🤖 AI Summary
To address the challenge of core-set selection without ground-truth labels under high annotation costs, this paper proposes a label-free, efficient method. First, it models unsupervised training dynamics via deep clustering (SwAV) to estimate sample difficulty. Second, it introduces a dual-end pruning strategy to correct pseudo-label bias and mitigate distribution shift. To our knowledge, this is the first approach that approximates supervised core-set selection performance under purely unsupervised conditions. Extensive experiments on four major vision benchmarks—including ImageNet-1K—demonstrate substantial gains over state-of-the-art label-free methods: using SwAV encoders, it achieves up to 10.2% higher classification accuracy than D². Key contributions are: (i) the first unsupervised difficulty modeling grounded in proxy training dynamics; and (ii) the first dual-end pruning mechanism explicitly designed to rectify pseudo-label bias.
📝 Abstract
High-quality human-annotated data is crucial for modern deep learning pipelines, yet the human annotation process is both costly and time-consuming. Given a constrained human labeling budget, selecting an informative and representative data subset for labeling can significantly reduce human annotation effort.

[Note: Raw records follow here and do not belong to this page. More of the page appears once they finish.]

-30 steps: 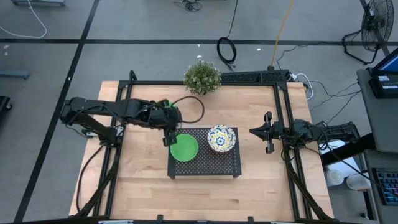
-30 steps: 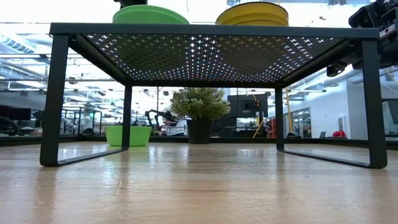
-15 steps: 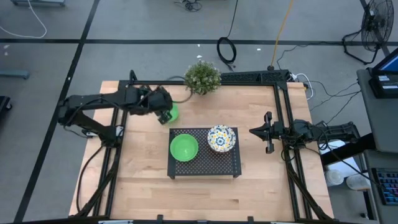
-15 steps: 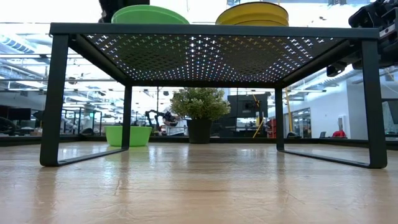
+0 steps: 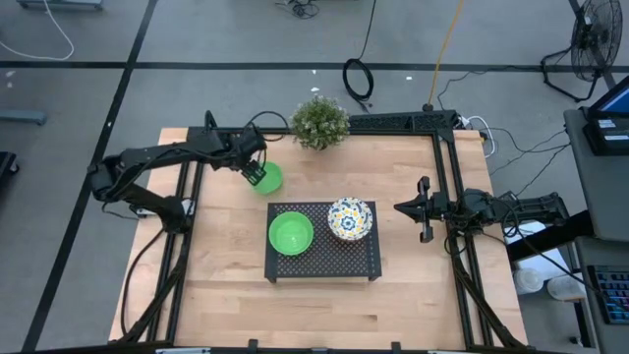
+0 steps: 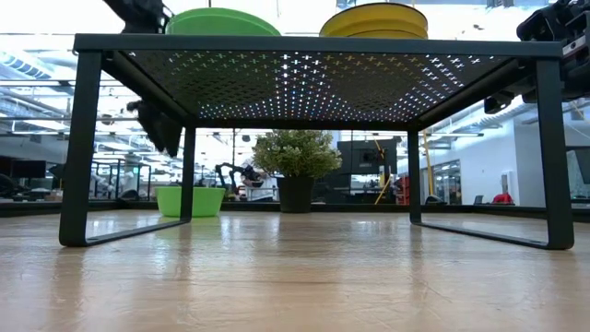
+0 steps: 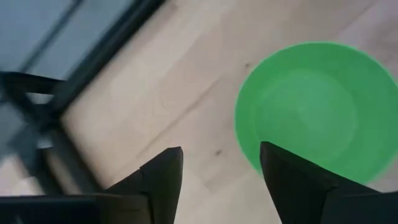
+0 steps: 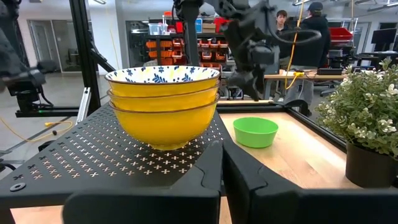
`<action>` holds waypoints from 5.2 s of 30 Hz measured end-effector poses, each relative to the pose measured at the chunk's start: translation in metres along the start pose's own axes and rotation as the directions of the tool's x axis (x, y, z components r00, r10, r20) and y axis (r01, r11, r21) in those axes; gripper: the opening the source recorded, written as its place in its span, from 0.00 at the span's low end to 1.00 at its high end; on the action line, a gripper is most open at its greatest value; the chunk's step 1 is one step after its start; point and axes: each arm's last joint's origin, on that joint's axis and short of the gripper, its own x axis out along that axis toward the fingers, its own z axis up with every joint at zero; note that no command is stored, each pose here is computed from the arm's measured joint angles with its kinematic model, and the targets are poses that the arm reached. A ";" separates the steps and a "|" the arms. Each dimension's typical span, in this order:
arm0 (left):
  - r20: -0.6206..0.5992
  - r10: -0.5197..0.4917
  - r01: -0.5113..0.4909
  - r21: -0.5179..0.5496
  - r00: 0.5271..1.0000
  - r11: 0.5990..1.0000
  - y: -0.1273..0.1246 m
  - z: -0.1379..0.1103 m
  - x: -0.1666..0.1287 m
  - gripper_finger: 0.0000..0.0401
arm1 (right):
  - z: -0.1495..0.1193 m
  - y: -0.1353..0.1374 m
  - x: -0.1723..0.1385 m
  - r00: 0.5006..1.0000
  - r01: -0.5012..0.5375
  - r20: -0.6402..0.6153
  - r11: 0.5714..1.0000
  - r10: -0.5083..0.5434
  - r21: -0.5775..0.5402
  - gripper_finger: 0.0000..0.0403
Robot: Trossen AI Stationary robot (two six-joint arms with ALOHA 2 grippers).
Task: Pick & Place Mini bowls
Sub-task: Stack the green bowl on top of the green bowls on the shelf
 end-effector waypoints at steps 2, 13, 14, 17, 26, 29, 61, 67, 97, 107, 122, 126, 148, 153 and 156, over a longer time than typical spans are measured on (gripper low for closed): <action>0.001 -0.039 0.039 -0.021 0.999 0.999 0.005 -0.002 0.011 0.53 | 0.000 0.000 0.000 1.000 0.000 0.000 1.000 0.000 0.000 0.00; 0.132 -0.052 0.070 -0.139 0.990 0.988 0.031 -0.023 0.039 0.51 | 0.000 0.000 0.000 1.000 0.000 0.000 1.000 0.000 0.000 0.00; 0.153 -0.052 0.075 -0.150 0.987 0.986 0.033 -0.027 0.040 0.50 | 0.000 0.000 0.000 1.000 0.000 0.000 1.000 0.000 0.000 0.00; 0.218 -0.105 0.143 -0.166 0.970 0.976 0.035 -0.040 0.038 0.50 | 0.000 0.000 0.000 1.000 0.000 0.000 1.000 0.000 0.000 0.00; 0.420 -0.207 0.307 -0.188 0.884 0.933 0.034 -0.071 0.042 0.50 | 0.000 0.000 0.000 1.000 0.000 0.000 1.000 0.000 0.000 0.00; 0.463 -0.295 0.399 -0.144 0.836 0.906 0.029 -0.078 0.050 0.50 | 0.000 0.000 0.000 1.000 0.000 0.000 1.000 0.000 0.000 0.00; 0.495 -0.372 0.442 -0.026 0.785 0.897 -0.011 -0.098 0.051 0.50 | 0.000 0.000 0.000 1.000 0.000 0.000 1.000 0.000 0.000 0.00; 0.492 -0.379 0.470 -0.072 0.784 0.879 -0.012 -0.099 0.051 0.50 | 0.000 0.000 0.000 1.000 0.000 0.000 1.000 0.000 0.000 0.00; 0.404 -0.341 0.407 -0.086 0.849 0.910 -0.024 -0.082 0.069 0.50 | 0.000 0.000 0.000 1.000 0.000 0.000 1.000 0.000 0.000 0.00; 0.477 -0.306 0.391 -0.087 0.824 0.916 -0.015 -0.082 0.052 0.50 | 0.000 0.000 0.000 1.000 0.000 -0.001 1.000 0.000 0.000 0.00; 0.343 -0.137 0.231 -0.250 0.929 0.940 -0.006 -0.096 0.063 0.50 | 0.000 0.000 0.000 1.000 0.000 0.000 1.000 0.000 0.000 0.00; 0.338 -0.135 0.235 -0.273 0.931 0.933 -0.006 -0.096 0.064 0.50 | 0.000 0.000 0.000 1.000 0.000 0.000 1.000 0.000 0.000 0.00; 0.284 -0.123 0.208 -0.289 0.951 0.935 -0.004 -0.102 0.066 0.50 | 0.000 0.000 0.000 1.000 0.000 -0.001 1.000 0.000 0.000 0.00; 0.292 -0.128 0.215 -0.289 0.948 0.933 -0.005 -0.101 0.065 0.50 | 0.000 0.000 0.000 1.000 0.000 -0.001 1.000 0.000 0.000 0.00; 0.305 -0.135 0.227 -0.290 0.943 0.930 -0.005 -0.099 0.065 0.50 | 0.000 0.000 0.000 1.000 0.000 0.000 1.000 0.000 0.000 0.00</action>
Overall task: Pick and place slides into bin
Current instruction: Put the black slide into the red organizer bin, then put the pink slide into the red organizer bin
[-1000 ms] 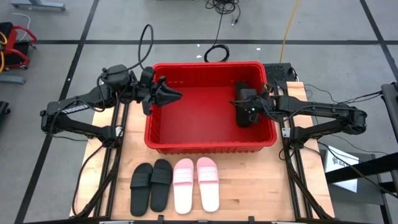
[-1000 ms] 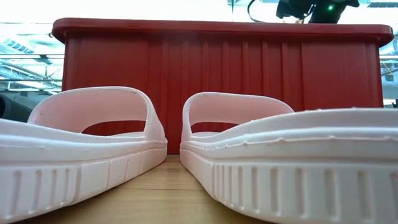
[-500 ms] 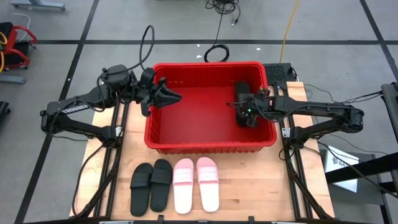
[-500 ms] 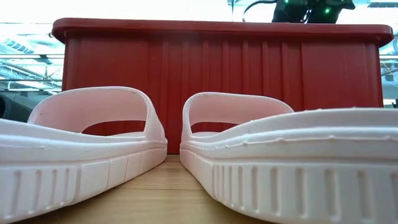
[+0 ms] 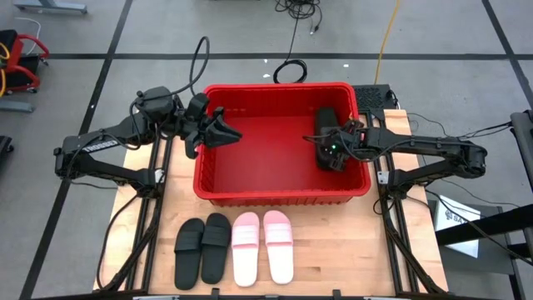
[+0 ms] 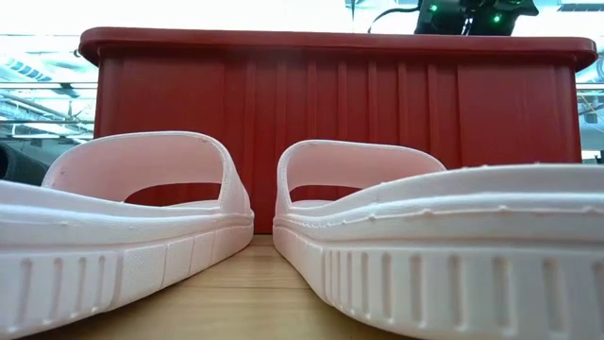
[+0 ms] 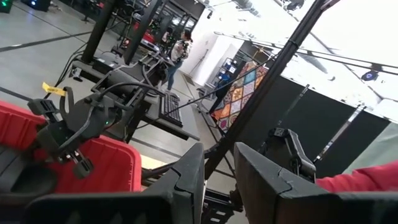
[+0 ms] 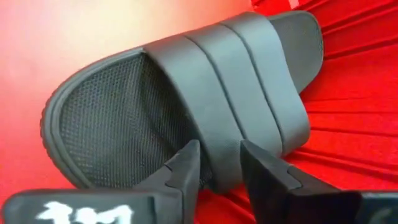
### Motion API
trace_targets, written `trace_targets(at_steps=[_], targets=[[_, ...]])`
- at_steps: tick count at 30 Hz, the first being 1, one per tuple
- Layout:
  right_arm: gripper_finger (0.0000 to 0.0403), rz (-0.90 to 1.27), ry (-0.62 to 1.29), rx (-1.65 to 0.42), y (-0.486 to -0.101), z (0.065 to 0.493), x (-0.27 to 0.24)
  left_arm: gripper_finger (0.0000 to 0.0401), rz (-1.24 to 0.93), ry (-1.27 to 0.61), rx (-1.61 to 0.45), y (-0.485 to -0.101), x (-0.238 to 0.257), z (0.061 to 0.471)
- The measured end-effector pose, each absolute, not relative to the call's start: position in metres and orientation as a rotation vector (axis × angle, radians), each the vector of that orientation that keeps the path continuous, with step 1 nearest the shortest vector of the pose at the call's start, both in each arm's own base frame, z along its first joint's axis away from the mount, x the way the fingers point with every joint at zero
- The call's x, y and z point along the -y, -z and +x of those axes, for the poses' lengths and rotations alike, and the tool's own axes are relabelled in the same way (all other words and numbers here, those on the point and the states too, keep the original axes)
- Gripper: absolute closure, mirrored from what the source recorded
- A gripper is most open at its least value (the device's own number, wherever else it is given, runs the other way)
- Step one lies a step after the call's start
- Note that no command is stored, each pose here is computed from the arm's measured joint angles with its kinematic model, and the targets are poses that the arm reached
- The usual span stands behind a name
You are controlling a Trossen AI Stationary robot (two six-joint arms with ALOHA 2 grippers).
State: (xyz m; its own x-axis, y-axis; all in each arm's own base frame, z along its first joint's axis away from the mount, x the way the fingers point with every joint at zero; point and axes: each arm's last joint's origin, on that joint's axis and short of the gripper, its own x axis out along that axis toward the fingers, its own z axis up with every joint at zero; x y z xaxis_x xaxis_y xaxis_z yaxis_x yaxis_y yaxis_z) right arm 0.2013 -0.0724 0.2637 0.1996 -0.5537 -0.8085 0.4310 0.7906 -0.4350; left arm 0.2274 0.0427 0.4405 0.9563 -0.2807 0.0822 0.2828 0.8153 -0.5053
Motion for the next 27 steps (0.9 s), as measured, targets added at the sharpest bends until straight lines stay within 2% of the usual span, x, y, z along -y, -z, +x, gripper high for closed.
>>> trace_targets(at_steps=[14, 20, 27], targets=[[0.0219, -0.027, 0.749, -1.231, -0.261, 0.193, 0.070, 0.0315, -0.517, 0.301, 0.007, -0.441, -0.043, 0.227], [0.0213, 0.015, 0.779, -1.171, -0.267, 0.189, 0.069, 0.0315, -0.510, 0.295, 0.010, -0.441, -0.044, 0.227], [0.0221, 0.064, 0.758, -0.965, -0.287, 0.183, 0.066, 0.0315, -0.516, 0.268, 0.016, -0.441, -0.050, 0.226]])
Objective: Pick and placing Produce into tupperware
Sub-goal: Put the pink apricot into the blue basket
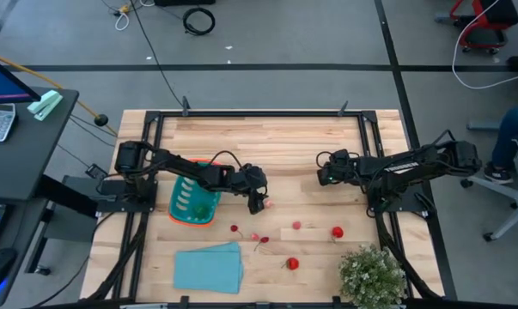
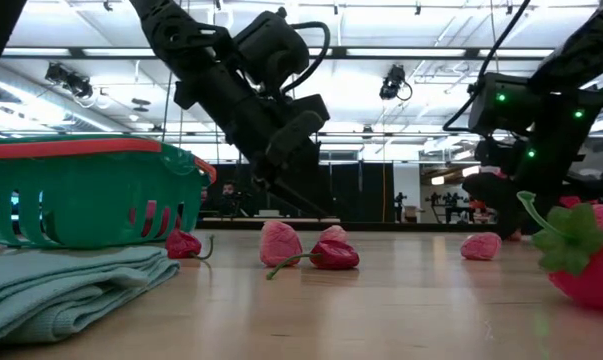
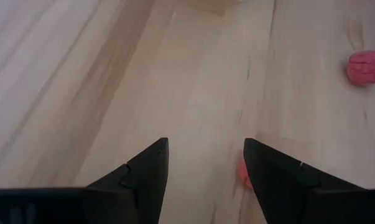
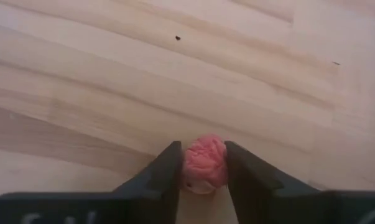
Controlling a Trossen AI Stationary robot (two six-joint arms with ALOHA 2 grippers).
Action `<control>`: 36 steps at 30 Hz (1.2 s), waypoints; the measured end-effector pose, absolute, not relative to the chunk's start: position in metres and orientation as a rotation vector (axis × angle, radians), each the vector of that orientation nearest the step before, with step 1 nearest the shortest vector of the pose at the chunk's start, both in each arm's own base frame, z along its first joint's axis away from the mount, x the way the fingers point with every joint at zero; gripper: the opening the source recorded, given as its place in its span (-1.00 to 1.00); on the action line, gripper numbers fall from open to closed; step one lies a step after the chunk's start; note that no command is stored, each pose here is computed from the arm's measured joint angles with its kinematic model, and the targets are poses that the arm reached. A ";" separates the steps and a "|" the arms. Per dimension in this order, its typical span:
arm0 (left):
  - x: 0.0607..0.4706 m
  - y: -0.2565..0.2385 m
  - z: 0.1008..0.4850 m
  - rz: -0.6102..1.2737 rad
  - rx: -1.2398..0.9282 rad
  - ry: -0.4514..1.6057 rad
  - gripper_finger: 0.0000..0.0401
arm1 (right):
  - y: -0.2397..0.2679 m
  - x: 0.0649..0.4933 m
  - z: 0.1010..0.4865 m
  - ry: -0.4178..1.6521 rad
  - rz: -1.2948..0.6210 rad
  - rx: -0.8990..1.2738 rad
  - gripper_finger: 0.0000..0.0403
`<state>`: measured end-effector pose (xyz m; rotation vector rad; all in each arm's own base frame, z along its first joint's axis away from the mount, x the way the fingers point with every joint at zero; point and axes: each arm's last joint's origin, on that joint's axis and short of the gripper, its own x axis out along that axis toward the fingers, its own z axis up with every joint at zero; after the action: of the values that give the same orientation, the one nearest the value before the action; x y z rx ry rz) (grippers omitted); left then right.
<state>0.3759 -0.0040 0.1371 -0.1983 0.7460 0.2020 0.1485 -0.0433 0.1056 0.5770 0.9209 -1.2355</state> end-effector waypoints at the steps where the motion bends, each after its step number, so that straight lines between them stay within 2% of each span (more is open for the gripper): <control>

Well-performing state-of-the-art (SOTA) coreset selection methods require ground truth labels over the whole dataset, failing to reduce the human labeling burden. Meanwhile, SOTA label-free coreset selection methods deliver inferior performance due to poor geometry-based difficulty scores. In this paper, we introduce ELFS (Effective Label-Free Coreset Selection), a novel label-free coreset selection method. ELFS significantly improves label-free coreset selection by addressing two challenges: 1) ELFS utilizes deep clustering to estimate training dynamics-based data difficulty scores without ground truth labels; 2) Pseudo-labels introduce a distribution shift in the data difficulty scores, and we propose a simple but effective double-end pruning method to mitigate bias on calculated scores. We evaluate ELFS on four vision benchmarks and show that, given the same vision encoder, ELFS consistently outperforms SOTA label-free baselines. For instance, when using SwAV as the encoder, ELFS outperforms D2 by up to 10.2% in accuracy on ImageNet-1K. We make our code publicly available on GitHub.